- _Exercise directions_: Copy every line below exactly.

** Supplied data follows **

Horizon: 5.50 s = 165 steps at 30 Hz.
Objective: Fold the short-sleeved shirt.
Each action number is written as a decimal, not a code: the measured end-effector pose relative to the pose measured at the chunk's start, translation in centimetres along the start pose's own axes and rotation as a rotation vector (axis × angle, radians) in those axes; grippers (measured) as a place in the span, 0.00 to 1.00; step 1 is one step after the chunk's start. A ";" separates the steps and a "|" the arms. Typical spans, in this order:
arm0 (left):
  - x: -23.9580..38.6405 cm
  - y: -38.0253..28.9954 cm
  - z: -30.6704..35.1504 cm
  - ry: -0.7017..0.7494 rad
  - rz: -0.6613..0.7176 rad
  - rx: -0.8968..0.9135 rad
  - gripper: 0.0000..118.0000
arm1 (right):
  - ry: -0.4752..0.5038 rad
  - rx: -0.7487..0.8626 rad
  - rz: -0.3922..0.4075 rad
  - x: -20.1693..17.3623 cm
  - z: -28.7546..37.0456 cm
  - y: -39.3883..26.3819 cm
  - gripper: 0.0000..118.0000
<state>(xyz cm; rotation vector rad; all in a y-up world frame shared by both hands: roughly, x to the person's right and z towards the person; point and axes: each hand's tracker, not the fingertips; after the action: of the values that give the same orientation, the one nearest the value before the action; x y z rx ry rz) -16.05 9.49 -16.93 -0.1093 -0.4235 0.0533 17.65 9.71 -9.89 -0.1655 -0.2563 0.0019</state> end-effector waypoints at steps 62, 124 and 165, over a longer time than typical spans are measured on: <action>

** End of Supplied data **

- _Completed exercise_:
Horizon: 5.50 s = 165 steps at 30 Hz.
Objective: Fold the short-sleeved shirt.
Each action number is written as a decimal, not a code: the measured end-effector pose relative to the pose measured at the chunk's start, translation in centimetres along the start pose's own axes and rotation as a rotation vector (axis × angle, radians) in those axes; grippers (measured) as a place in the span, 0.00 to 1.00; step 1 is one step after the chunk's start. A ";" separates the steps and a "|" the arms. Typical spans, in this order:
arm0 (left):
  - x: -23.9580..38.6405 cm
  - y: -38.0253..28.9954 cm
  - z: -30.6704..35.1504 cm
  - ry: -0.7017..0.7494 rad
  - rz: -0.6613..0.7176 rad
  - rx: -0.8968..0.9135 rad
  - gripper: 0.0000..118.0000
arm1 (right):
  - ry: -0.4752..0.5038 rad
  - rx: -0.7487..0.8626 rad
  - rz: -0.3922..0.4075 rad
  - x: -20.1693..17.3623 cm
  - z: -28.7546..37.0456 cm
  - y: -39.3883..26.3819 cm
  - gripper: 0.0000..118.0000
<state>(xyz cm; rotation vector rad; all in a y-up world frame shared by both hands: roughly, x to the person's right and z towards the person; point and axes: each hand's tracker, not the fingertips; after the action: of the values that give the same orientation, the one nearest the value before the action; x y z rx ry rz) -16.05 9.49 -16.93 -0.1093 -0.4235 0.0533 17.65 9.71 -9.89 -0.1655 -0.2563 0.0019</state> end-effector waypoints at steps 62, 124 and 165, over a longer time than typical spans are measured on: <action>

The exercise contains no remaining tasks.